WHen my truck is on stands I can get my front d-sahft in, but when its down on the tires I cannot get it in. Very close to getting over where it bolts in but can only do it when its on jack stands. Now if I put my drive shaft in when its on stands, will it bind up when I start to flex a little bit? Or is it okay? This is somthing I dont want to "try out" to see if it works.
 






do a search for ranger pulled bedsides on google and some of the ranger forums, pulling the BII bed sides will be real similar


The hose you have now for your snorkel may be sufficient, I would test it out and see, the 2.9L doesnt suck that much air, but the longer the hose the more diameter is needed to move more air.

Get familiar with fiberglass, sheet metal and bondo if you want to really finish up your chop.

I think the plan for my BII is to keep the top, but have soft windows and a custom two piece tailgate, where the upper portion comes off.....but we'll see what I decide when it comes time to build my cage
 






what do you think about my drive shaft problem?

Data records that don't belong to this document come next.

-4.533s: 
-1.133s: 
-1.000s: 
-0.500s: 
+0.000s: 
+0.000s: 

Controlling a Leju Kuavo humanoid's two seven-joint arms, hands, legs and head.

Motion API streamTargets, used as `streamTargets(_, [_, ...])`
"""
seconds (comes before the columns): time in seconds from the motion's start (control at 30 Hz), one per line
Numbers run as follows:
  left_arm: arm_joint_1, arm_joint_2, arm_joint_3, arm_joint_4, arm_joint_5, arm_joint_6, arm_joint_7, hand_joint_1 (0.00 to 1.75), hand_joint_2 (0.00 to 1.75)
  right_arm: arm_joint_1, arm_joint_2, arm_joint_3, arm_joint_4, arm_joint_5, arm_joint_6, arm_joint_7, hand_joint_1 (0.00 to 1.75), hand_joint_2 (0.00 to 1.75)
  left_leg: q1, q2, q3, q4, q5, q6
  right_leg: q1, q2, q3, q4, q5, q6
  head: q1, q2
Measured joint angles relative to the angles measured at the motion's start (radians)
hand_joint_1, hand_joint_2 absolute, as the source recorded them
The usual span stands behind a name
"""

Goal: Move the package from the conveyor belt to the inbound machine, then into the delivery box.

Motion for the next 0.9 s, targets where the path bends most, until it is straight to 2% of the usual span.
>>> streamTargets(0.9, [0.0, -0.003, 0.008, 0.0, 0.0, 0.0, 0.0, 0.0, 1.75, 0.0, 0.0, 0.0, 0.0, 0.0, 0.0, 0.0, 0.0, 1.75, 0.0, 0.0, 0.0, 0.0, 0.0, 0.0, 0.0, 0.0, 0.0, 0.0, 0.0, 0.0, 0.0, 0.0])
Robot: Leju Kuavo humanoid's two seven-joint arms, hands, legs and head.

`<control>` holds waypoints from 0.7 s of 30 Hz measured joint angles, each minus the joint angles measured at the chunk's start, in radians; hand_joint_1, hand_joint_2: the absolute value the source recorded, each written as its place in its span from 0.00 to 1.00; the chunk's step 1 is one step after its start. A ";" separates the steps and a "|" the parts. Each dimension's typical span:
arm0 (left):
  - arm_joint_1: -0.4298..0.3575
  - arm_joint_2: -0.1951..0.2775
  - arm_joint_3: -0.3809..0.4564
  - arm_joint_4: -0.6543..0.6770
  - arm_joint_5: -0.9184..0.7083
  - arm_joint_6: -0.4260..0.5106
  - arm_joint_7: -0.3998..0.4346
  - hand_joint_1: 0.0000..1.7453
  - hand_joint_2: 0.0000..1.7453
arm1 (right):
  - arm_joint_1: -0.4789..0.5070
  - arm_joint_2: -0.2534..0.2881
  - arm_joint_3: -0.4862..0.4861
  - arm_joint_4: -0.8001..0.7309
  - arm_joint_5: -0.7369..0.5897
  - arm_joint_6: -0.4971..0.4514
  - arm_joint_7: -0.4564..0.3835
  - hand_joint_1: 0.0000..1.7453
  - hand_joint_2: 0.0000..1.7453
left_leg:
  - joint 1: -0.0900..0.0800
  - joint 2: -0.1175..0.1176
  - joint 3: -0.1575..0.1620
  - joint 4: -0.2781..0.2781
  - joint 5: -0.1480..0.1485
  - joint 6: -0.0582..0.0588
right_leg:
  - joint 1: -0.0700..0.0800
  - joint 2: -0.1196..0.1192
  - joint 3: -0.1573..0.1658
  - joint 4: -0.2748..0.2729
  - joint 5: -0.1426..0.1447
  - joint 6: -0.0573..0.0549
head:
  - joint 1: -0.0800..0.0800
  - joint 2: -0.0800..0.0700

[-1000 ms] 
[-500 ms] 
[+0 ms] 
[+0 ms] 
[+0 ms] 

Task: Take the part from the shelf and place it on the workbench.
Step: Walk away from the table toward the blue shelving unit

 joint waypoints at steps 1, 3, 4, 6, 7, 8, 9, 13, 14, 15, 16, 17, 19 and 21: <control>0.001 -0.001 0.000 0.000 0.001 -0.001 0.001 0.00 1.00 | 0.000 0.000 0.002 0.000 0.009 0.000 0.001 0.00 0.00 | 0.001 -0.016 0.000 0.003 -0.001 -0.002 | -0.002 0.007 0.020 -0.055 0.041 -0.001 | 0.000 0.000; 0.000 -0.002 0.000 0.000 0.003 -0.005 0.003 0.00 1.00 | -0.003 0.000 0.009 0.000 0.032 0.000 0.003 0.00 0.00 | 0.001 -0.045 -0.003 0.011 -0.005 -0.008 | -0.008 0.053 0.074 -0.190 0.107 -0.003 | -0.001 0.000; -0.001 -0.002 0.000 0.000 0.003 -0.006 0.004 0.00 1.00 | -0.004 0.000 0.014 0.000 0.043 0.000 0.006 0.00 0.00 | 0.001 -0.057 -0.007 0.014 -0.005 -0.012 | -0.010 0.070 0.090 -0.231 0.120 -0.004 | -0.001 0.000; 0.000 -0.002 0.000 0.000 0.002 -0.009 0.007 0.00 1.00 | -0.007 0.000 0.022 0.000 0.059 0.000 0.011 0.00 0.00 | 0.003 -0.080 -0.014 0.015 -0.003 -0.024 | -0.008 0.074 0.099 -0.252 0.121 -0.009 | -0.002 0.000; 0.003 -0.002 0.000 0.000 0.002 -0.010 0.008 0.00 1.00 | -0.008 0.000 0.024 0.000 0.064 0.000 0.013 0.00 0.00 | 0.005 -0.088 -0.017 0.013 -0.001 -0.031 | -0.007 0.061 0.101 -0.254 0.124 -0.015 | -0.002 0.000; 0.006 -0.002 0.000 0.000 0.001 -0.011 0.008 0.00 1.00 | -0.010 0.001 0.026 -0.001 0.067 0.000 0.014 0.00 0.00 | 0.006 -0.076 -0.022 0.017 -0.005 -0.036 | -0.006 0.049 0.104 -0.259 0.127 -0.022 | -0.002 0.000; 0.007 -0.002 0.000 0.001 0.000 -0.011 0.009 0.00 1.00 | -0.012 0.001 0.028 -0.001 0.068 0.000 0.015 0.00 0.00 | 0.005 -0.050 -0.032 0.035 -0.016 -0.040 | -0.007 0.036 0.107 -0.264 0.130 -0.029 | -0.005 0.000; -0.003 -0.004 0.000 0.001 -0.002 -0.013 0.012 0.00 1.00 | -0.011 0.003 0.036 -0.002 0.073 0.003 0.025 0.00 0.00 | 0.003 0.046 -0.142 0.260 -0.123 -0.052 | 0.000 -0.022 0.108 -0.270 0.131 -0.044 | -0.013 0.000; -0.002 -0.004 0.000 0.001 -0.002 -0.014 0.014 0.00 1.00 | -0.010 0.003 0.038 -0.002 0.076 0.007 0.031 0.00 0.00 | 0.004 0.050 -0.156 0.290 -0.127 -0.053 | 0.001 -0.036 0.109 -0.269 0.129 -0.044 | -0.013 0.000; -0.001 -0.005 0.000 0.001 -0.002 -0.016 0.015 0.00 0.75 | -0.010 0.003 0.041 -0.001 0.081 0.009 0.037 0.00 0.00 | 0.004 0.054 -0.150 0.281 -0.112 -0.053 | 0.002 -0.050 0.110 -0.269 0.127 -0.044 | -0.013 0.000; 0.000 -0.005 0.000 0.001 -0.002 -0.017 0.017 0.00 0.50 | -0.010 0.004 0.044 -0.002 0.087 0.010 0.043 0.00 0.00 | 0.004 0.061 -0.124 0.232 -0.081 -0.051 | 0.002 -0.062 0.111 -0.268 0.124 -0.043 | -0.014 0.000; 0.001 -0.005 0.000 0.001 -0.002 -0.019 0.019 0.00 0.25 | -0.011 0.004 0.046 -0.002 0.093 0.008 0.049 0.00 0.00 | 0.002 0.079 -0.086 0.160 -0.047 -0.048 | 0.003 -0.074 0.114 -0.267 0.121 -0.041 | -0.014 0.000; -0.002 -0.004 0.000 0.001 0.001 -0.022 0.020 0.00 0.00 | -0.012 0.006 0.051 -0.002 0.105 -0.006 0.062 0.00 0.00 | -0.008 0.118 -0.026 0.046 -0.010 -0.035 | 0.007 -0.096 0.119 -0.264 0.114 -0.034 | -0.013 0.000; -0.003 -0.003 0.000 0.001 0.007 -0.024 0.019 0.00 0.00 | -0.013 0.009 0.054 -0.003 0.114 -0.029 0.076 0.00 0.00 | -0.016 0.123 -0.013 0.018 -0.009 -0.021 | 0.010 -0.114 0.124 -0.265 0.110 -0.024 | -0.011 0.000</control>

Get it cut?
 






sounds like you need to have your driveshaft cut to size, it should fit without compressing the slip yokoe 100% at ride height (more like 50% compressed)

If the slip yoke is compressed 100% and it wont fit, dont force it, instead take it and the truck to a driveline shop, have them measure your yoke to yoke and rebuild your d shaft at the correct length, about $150 around here
 






okay thanks alot! I have a place through work that deals with Indus. trucks and cranes that will do it for $40 though are accound at work
Nice and cheap and it will be very well done :)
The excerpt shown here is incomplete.